We’ll learn about LSD’s potential for treating anxiety in 2026

Two major trials investigating the potential of the psychedelic drug LSD for reducing anxiety are set to conclude in 2026. Scientists are feeling positive after the drug’s success in an earlier-stage trial, which could mean the treatment will be available in the US as early as 2027.

Generalised anxiety disorder is a common condition where people feel very anxious about lots of different things. It is typically treated with antidepressants and talking therapies, but around half of people don’t respond to such treatments.

Other psychedelic drugs like psilocybin and MDMA are already used to treat particularly severe cases of depression and post-traumatic stress disorder in some countries, such as Australia and Switzerland. LSD is increasingly being explored as a mental health treatment, partly because research shows it triggers profound emotional experiences in some people, and it seems to enhance the brain’s ability to rewire itself and form new thought patterns.

In 2025, a landmark trial showed that a single high dose of LSD relieved moderate to severe anxiety for at least three months.

Now, two later-stage trials are building on these results, with findings expected in 2026. Both are made up of about 200 people with moderate to severe anxiety, who will take either LSD as tablets that collectively add up to a 100-microgram dose or placebo pills. Their anxiety levels will be tracked for up to three months after the dosing day.

Then, in a second 10-month phase of the study, all the participants – including those who were initially on placebo pills – will be offered LSD whenever they self-report their anxiety reaching a certain threshold on a standard scale. This will help determine how long effects last from a single dose, says Dan Karlin at biotech company MindMed in New York, who was involved in the 2025 trial and both of the upcoming ones.

The key difference between the two trials is that the second also has a third group of participants on a 50-microgram dose of LSD. The 2025 trial demonstrated that this dose has mind-altering effects, such as hallucinations, but doesn’t reduce anxiety beyond the placebo effect. Including this group should help address a major limitation of most psychedelic trials: that participants can often tell whether they have taken the drug.

Those in the third group may work out that they have taken LSD, but won’t know if it was at the dose needed to reduce anxiety, helping disentangle the placebo effect, says Sandeep Nayak at Johns Hopkins Bayview Medical Center in Maryland, who isn’t involved in the trials.

If they both produce positive results, the Food and Drug Administration (FDA) could approve LSD for treating anxiety in the US as early as 2027, paving the way for potential approval in Europe and beyond, says Karlin.

“If the next trials do anything close to the previous one [in 2025], then it should be enough for the FDA,” says Boris Heifets at Stanford University.

Typically, a 3- to 5-point difference on the anxiety scale used by the team between the placebo and psychedelic groups is considered enough to have a meaningful impact on people’s lives, says Nayak. As the 2025 trial showed a roughly 5-point difference, the next ones stand a good chance of hitting this threshold, although any benefits will have to be weighed up against how long they last and any side effects, he says.

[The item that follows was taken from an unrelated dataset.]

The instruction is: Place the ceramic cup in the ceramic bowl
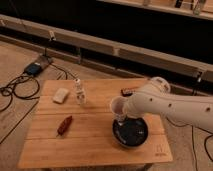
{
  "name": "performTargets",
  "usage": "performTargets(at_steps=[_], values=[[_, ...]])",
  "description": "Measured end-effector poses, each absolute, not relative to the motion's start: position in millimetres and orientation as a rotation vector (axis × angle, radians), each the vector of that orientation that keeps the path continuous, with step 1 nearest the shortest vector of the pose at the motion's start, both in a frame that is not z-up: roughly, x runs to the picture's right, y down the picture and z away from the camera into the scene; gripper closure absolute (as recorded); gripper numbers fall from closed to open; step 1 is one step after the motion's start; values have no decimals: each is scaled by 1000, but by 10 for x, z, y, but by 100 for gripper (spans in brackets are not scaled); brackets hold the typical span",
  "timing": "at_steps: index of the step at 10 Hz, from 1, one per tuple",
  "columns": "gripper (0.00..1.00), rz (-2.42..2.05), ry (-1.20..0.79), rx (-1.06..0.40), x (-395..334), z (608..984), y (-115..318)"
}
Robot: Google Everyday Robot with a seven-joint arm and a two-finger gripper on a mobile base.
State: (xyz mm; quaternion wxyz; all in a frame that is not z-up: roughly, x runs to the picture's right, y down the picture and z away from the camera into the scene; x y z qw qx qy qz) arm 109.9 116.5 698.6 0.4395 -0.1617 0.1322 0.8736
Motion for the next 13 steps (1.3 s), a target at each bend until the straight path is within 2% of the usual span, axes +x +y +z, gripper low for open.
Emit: performTargets(at_steps=[4,9,13], values=[[100,2125,327,-441,1094,7061,1059],[100,2184,380,-457,1432,7089,1495],[100,2253,371,-469,1655,7263,1727]])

For instance, if the treatment causes transient psychological distress, the FDA may deem that a tolerable side effect, but it probably wouldn’t for longer-term distress, says Nayak. The latter wasn’t seen in the 2025 trial, however.

But even if the approach wins approval, it will probably take several years before LSD becomes widely accessible for anxiety, says Nayak, and even then, it will probably only be used after standard therapies have failed. This is mainly due to practical difficulties, such as the need for clinicians to monitor people for several hours while they are having a psychedelic trip, he says.